When weeks pass and no word from Sr. Antonio, Sofi continues to lie to the children about his absence. He is hard at work in Quebec. Then he returns, never even having gone out of the city, gathers up his clothes and announces he is leaving Sofi and his children. He goes off with his young mistress. If this is Cuaron’s memory film, he is not kind to his distant, uncaring father. This should have been more clearly defined. The father is an after-thought. Or that was Cuaron’s intention. Cleo has a stronger presence then the anguished Sofi. Why her husband left her is never addressed. Her shrill reaction suggests that even though he is a doctor, his ignores his obligations to financially care for his wife and children. While the family is falling apart, Cleo meets a young man and it seems that she has found love but once she tells him she is pregnant, he abandons her. Fearing that being pregnant will mean she will lose her job, she knows she must tell Sofi.

Sofi reacts in a truly surprising fashion. She takes Cleo to her doctor and accepts the girl’s pregnancy. Cleo tries to find the young man and finally tracks him down. He refuses to acknowledge the coming baby is his.

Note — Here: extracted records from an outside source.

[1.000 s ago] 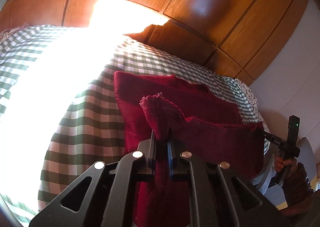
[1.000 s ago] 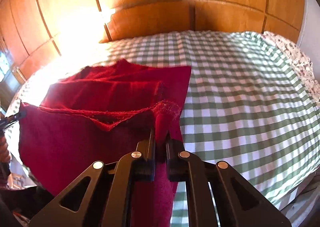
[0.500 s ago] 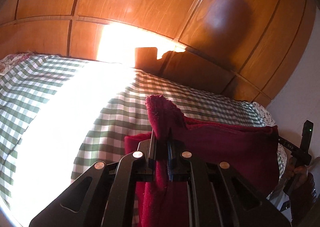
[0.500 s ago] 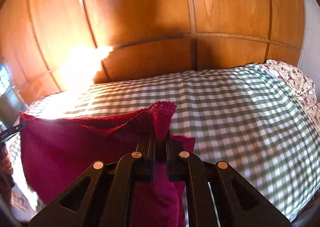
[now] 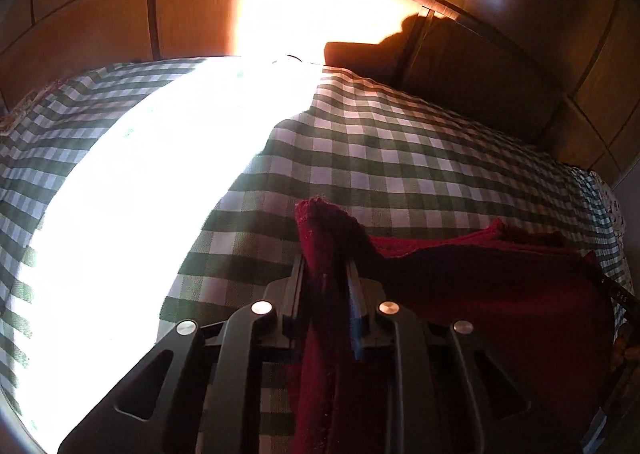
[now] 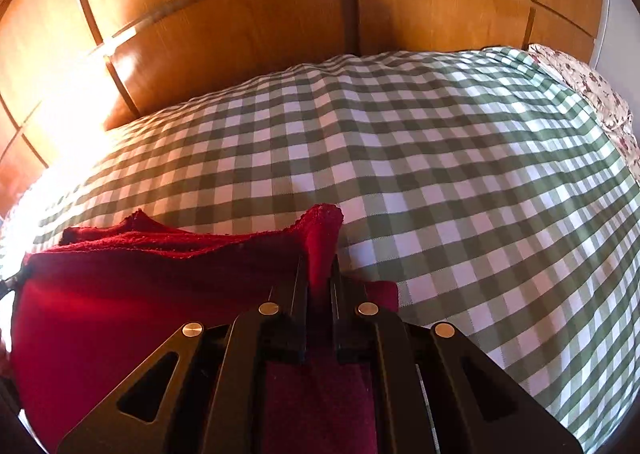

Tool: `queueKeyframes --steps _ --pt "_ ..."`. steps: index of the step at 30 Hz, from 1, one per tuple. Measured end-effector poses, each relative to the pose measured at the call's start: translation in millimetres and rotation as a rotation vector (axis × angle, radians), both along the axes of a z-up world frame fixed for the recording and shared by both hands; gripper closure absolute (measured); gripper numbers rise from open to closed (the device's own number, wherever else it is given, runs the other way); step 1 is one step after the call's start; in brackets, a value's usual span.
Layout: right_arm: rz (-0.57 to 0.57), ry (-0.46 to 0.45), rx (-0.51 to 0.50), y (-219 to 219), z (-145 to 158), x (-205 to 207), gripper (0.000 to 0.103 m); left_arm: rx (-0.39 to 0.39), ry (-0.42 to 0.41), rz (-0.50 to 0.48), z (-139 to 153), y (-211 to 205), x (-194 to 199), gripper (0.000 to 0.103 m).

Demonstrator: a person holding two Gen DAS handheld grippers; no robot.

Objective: Fold small clothes

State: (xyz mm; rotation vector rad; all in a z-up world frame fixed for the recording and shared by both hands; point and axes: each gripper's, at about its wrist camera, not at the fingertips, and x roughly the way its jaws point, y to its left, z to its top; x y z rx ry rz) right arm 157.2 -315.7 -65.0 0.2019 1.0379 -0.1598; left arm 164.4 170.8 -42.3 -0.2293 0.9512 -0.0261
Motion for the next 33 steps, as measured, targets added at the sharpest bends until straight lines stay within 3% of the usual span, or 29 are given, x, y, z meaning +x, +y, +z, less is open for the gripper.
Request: queueKeyframes --steps 2,4,9,11,17,21,22,23,24,26,29,33 --pt "-0.008 -0.020 -0.013 -0.8 8.5 -4.7 0.063 -0.033 -0.016 0.009 8.6 8.1 -10.3 0.072" --pt "-0.013 -0.070 -0.028 0.1 23.4 -15.7 0.053 -0.079 -0.027 0.016 14.3 20.0 -23.2 0.072" --pt "0.037 -0.151 -0.018 18.1 53.7 -50.5 0.051 -0.215 -0.048 -0.018 18.3 50.1 -78.4 0.072" --pt "0.080 -0.172 0.005 32.4 59.4 -68.1 0.041 -0.280 -0.052 -0.042 17.3 60.6 -105.6 0.069" --pt "0.176 -0.161 0.046 74.5 54.8 -98.4 0.041 -0.418 -0.059 -0.119 9.3 70.7 -172.5 0.058" --pt "0.189 -0.121 0.065 92.2 40.4 -104.3 0.041 -0.421 -0.030 -0.157 -4.6 52.9 -186.5 0.057" --pt "0.187 -0.110 0.059 94.1 36.5 -103.8 0.041 -0.413 -0.011 -0.160 -10.7 52.3 -185.0 0.063" --pt "0.183 -0.103 0.055 94.8 33.3 -103.0 0.041 -0.384 0.011 -0.167 -16.2 46.0 -184.5 0.086" --pt "0.172 -0.089 0.038 93.3 28.1 -102.1 0.041 -0.336 0.022 -0.170 -19.9 39.9 -185.6 0.089" --pt "0.148 -0.073 0.034 85.8 19.3 -101.8 0.041 -0.259 0.011 -0.157 -23.8 34.9 -190.5 0.089" --pt "0.140 -0.086 0.065 80.3 17.9 -103.1 0.041 -0.291 0.021 -0.129 -23.1 42.0 -192.9 0.087" --pt "0.149 -0.096 0.095 74.4 28.7 -109.6 0.041 -0.225 -0.031 -0.133 2.7 37.8 -199.0 0.084"
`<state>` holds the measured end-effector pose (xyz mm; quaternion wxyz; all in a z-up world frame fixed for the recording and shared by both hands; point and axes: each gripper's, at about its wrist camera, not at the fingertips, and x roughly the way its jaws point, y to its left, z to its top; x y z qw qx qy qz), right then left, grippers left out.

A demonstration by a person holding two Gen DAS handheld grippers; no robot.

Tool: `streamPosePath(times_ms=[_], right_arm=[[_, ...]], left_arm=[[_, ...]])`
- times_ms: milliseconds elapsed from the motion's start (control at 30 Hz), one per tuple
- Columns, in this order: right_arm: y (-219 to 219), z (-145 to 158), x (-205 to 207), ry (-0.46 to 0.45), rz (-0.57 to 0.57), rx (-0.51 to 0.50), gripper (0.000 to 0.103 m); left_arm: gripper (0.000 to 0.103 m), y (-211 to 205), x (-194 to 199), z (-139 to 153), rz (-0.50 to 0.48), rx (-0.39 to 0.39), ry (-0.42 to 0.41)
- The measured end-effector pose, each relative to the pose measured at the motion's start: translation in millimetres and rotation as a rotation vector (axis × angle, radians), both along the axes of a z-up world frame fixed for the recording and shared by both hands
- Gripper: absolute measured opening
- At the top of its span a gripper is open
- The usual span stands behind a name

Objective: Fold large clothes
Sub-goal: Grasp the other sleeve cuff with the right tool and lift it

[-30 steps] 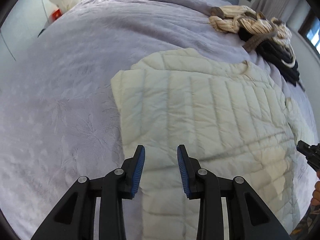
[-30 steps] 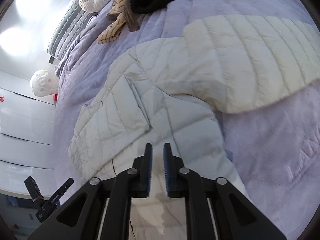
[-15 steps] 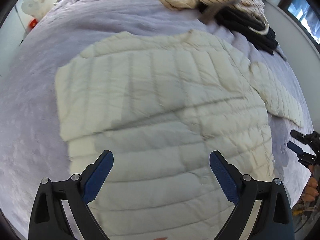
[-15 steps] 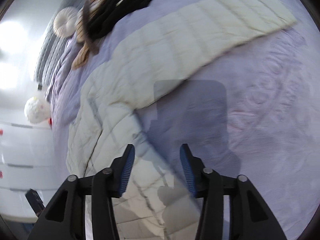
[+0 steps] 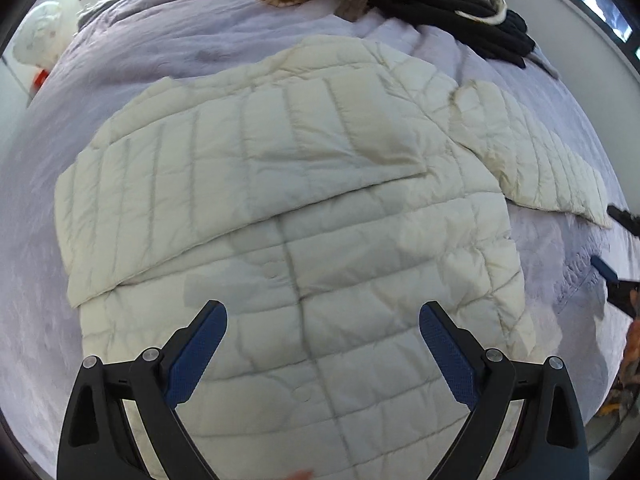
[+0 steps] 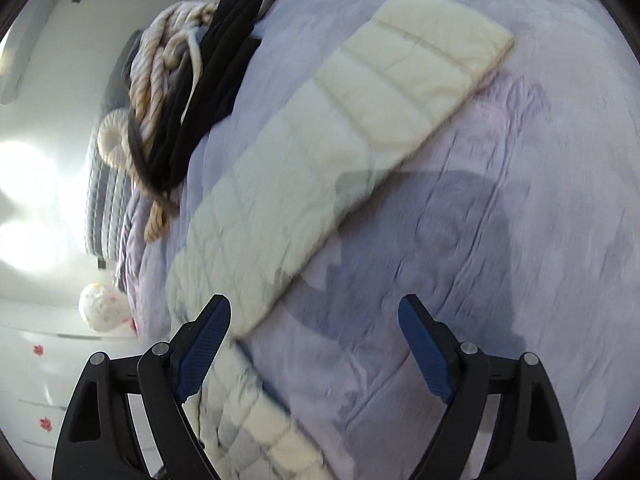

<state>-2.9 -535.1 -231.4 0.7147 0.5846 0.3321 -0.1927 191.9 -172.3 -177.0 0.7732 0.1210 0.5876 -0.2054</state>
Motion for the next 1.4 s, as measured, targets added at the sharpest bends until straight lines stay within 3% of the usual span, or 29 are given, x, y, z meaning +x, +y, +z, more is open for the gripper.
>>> streamPosePath(times_ms=[300,633,700,767,800,867,1100,1400], right_arm=[[-52,-43,20,-0.106,-0.110,0.195,0.088],[-88,-51,42,-0.292,-0.248,0.319,0.088],[-91,-50,42,-0.328,-0.278,0.358,0.076],[-91,-48,47,-0.324,-0.272,0.389,0.022],[-90,-47,49,-0.328,-0.266,0.405,0.011],[-87,-42,55,-0.370,-0.261,0.432,0.008],[-64,7,101,-0.465,-0.119,0.378,0.008],[41,82,220,-0.469,0.282,0.177,0.008]], left_arm=[[0.097,-28,-2,-11,-0.028,-0.029,0.039],[0.097,-35,11,-4,0.020,-0.078,0.008],[0.097,-28,16,-1,0.037,-0.082,-0.005],[0.097,-20,22,2,0.059,-0.087,-0.016],[0.097,-17,24,3,0.067,-0.089,-0.020],[0.097,-7,31,6,0.090,-0.088,-0.039],[0.097,27,51,15,0.168,-0.107,-0.074],[0.097,86,68,19,0.274,-0.142,-0.092]])
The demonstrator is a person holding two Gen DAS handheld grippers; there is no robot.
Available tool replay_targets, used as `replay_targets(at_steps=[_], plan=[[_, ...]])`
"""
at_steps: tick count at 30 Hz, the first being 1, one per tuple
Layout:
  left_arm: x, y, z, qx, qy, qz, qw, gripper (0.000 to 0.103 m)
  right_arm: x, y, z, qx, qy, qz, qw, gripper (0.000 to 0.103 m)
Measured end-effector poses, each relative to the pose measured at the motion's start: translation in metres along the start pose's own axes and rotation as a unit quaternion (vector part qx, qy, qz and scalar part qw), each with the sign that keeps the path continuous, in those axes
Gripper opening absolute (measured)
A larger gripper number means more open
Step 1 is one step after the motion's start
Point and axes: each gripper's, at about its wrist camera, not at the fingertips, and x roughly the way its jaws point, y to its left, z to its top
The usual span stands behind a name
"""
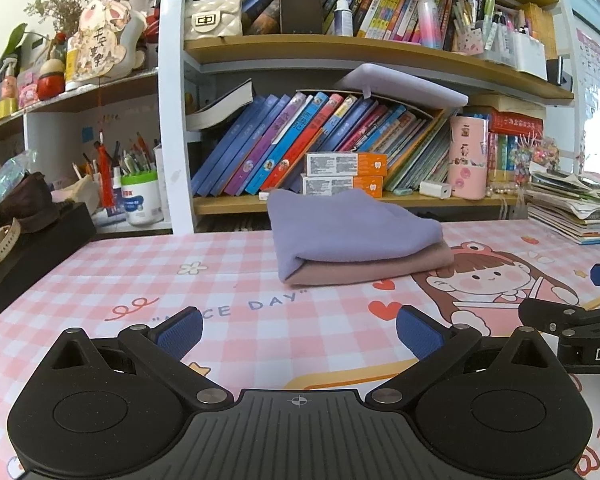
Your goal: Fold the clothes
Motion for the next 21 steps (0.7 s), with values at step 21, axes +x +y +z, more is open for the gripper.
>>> replay_targets(at_steps=[21], plan=[[-0.0018, 0.0013, -0.0005, -0.001, -0.010, -0.021, 0.9997, 0.103, 0.0015, -0.0002, 0.0004, 0.000, 0.004, 0.001, 1.000, 0.103]])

ROMA starts to change its emotional direction as Cuaron realistically stages the city’s infamous response to a student march on the day of the Corpus Christi Festival. The students believed that a demonstration would show their displeasure at the government’s slashing of the University of Nuevo Leon’s budget. They called for a massive rally. The march was blocked by police officers and riot police who did not allow the students to pass. What followed was the Corpus Christi Massacre where 120 people were killed.


ROMA’s defining sequence is the family’s vacation at an ocean-side resort. Once again, the children do not obey their mother or Cleo, who has the task of following the children into the water. Instead of Sofi, who seems disinterested in her children, or the selfish Sr Antonio who cares nothing for his children, it is Cleo who holds Curaon’s interest and is the centerpiece of ROMA. She is the ideal servant: passive, shy and offers no opinions or interests. But she is, nevertheless, the film’s heroine.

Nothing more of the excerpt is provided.